The study further explores genetic links between 4PY and vascular inflammation. It lays the groundwork for potential new interventions and therapeutics aimed at reducing or preventing this inflammation.

Study significance 

“What’s exciting about these results is that this pathway appears to be a previously unrecognized yet significant contributor to the development of cardiovascular disease,” said Dr. Hazen. 

“What’s more, we can measure it, meaning there is potential for diagnostic testing. These insights set the stage for developing new approaches to counteract the effects of this pathway.”

“For decades, the United States and more than 50 nations have mandated niacin fortification in staple foods such as flour, cereals and oats to prevent disease related to nutritional deficiency.”

Critical insights

However, one in four study subjects in the researchers’ patient cohorts appear to be getting too much niacin. These individuals had high levels of 4PY, which appears to contribute to cardiovascular disease development.

“The main takeaway is not that we should cut out our entire intake of niacin – that’s not a realistic approach,” said Dr. Hazen. “Given these findings, a discussion over whether a continued mandate of flour and cereal fortification with niacin in the U.S. could be warranted.”

Dr. Hazen noted that broader use of supplements made with niacin have also become popular because of presumed anti-aging purposes. He said that patients should consult with their doctors before taking over-the-counter supplements and focus on a diet rich in fruit and vegetables while avoiding excess carbohydrates.

Study implications 

The implications of this research are far-reaching. They challenge long-standing practices and beliefs regarding niacin supplementation and dietary intake. For years, niacin was a favored treatment for lowering LDL, or “bad” cholesterol, due to its presumed benefits. 

However, this study sheds light on why niacin may no longer be the preferred treatment for cholesterol management. The adverse effects of excess niacin could detract from its cholesterol-lowering benefits.

Paradoxical effects

“Niacin’s effects have always been somewhat of a paradox,” said Dr.
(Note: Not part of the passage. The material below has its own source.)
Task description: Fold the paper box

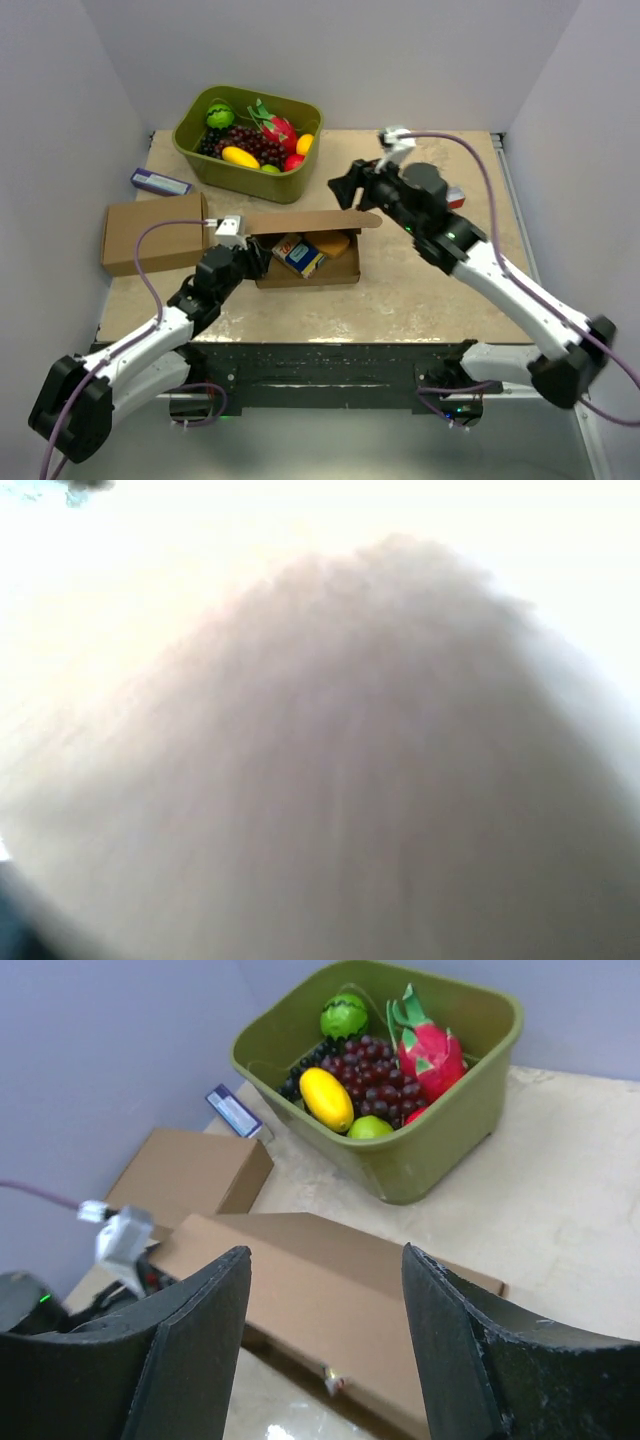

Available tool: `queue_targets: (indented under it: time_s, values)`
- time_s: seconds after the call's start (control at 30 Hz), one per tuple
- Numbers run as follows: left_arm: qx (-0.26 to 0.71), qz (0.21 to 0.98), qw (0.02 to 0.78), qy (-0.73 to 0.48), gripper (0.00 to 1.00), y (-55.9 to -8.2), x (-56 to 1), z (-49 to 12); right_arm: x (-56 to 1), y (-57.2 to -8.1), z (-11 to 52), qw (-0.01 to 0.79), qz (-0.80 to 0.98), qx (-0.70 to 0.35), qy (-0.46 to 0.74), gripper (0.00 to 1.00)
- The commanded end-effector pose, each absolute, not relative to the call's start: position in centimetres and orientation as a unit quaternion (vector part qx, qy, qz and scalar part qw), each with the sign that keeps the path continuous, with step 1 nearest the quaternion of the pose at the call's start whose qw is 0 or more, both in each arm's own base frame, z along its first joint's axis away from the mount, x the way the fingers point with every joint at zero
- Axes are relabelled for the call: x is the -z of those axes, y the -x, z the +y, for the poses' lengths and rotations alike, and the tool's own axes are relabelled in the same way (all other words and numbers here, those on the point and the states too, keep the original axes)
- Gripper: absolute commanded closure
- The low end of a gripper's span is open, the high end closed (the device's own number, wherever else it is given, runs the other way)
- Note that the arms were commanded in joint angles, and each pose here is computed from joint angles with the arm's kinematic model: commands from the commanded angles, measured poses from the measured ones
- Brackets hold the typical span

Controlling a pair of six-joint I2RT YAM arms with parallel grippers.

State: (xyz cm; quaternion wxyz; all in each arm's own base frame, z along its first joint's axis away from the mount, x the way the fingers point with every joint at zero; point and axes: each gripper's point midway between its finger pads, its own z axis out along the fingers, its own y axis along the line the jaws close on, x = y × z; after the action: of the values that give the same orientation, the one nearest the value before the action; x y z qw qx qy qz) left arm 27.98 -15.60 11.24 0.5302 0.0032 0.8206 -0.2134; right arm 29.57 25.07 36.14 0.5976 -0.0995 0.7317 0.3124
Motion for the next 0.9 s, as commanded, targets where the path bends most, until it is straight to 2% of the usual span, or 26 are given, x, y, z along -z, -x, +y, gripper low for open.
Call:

Hazen. “Despite niacin lowering of cholesterol, the clinical benefits have always been less than anticipated based on the degree of LDL reduction.” 

“This led to the idea that excess niacin caused unclear adverse effects that partially counteracted the benefits of LDL lowering. We believe our findings help explain this paradox. This illustrates why investigating residual cardiovascular risk is so critical; we learn so much more than what we set out to find.”

The study is published in the journal Nature Medicine.